Work item:
Which lines in the data below contain the word "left"? Pull each of them out.

START Source material

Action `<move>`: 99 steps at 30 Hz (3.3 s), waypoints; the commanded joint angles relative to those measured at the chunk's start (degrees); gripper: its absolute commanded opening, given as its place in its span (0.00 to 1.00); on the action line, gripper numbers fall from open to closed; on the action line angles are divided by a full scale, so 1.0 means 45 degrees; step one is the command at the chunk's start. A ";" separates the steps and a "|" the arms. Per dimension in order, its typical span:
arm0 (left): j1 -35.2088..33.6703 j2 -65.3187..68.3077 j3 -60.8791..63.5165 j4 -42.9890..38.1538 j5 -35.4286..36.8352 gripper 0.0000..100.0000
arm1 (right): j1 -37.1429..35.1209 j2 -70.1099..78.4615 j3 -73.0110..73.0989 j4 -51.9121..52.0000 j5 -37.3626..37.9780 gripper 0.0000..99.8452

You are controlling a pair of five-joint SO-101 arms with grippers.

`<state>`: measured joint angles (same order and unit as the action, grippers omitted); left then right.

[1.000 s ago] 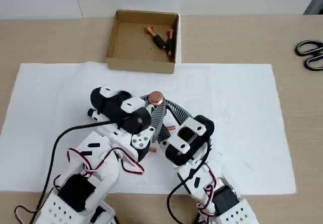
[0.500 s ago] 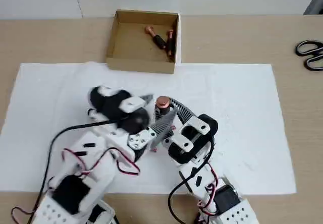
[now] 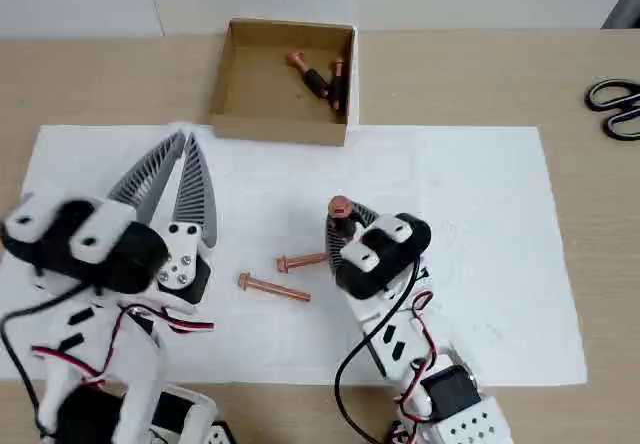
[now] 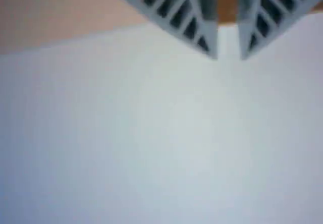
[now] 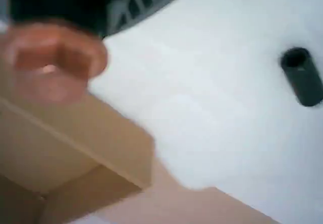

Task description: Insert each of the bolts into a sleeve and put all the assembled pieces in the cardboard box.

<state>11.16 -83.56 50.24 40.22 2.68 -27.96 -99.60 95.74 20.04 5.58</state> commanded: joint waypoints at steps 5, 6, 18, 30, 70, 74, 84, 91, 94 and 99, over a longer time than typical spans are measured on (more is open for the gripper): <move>-0.1563 -0.3966 0.4933 -0.0684 -0.0020 0.01 | 0.1553 0.1475 -0.4552 0.2198 0.0332 0.00; -0.1817 -0.4571 0.5441 -0.0899 0.0000 0.01 | 0.1709 0.2081 -0.5040 0.2295 0.0332 0.00; -0.4220 -0.4415 0.6203 -0.2520 0.0078 0.01 | 0.1885 1.4252 -0.9397 -0.4698 0.1661 0.00; -0.6642 -0.4415 0.6222 -0.2520 0.0078 0.01 | 0.1866 2.5797 -2.0943 -0.4679 0.0762 0.00; -1.0315 -0.4611 0.6613 -0.2520 0.0078 0.01 | 0.1319 3.9199 -3.9053 0.2042 0.0762 0.15; -1.0725 -0.4611 0.6613 -0.2520 0.0078 0.01 | 0.1260 3.9199 -4.0557 0.2198 0.0703 0.15; -1.2054 -0.4611 0.6613 -0.2481 0.0078 0.01 | 0.0029 3.8613 -4.2667 0.9094 0.0645 0.15; -1.2796 -0.4611 0.6632 -0.2462 0.0078 0.01 | -0.1299 3.7187 -4.2667 1.2005 -0.0645 0.15; -1.2796 -0.4611 0.6632 -0.2462 0.0078 0.01 | -0.1827 3.6503 -4.2667 1.2376 -0.1289 0.15; -1.2796 -0.4611 0.6632 -0.2442 0.0078 0.01 | -0.2217 3.5429 -4.2647 1.2610 -0.2676 0.15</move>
<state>-46.24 -103.43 80.31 30.20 2.77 -37.27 66.37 -93.36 76.40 -3.91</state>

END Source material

Result of the task:
arm0 (left): j1 -35.2088..33.6703 j2 -65.3187..68.3077 j3 -60.8791..63.5165 j4 -42.9890..38.1538 j5 -35.4286..36.8352 gripper 0.0000..100.0000
`<state>`: measured joint angles (same order and unit as the action, grippers omitted); left then right.

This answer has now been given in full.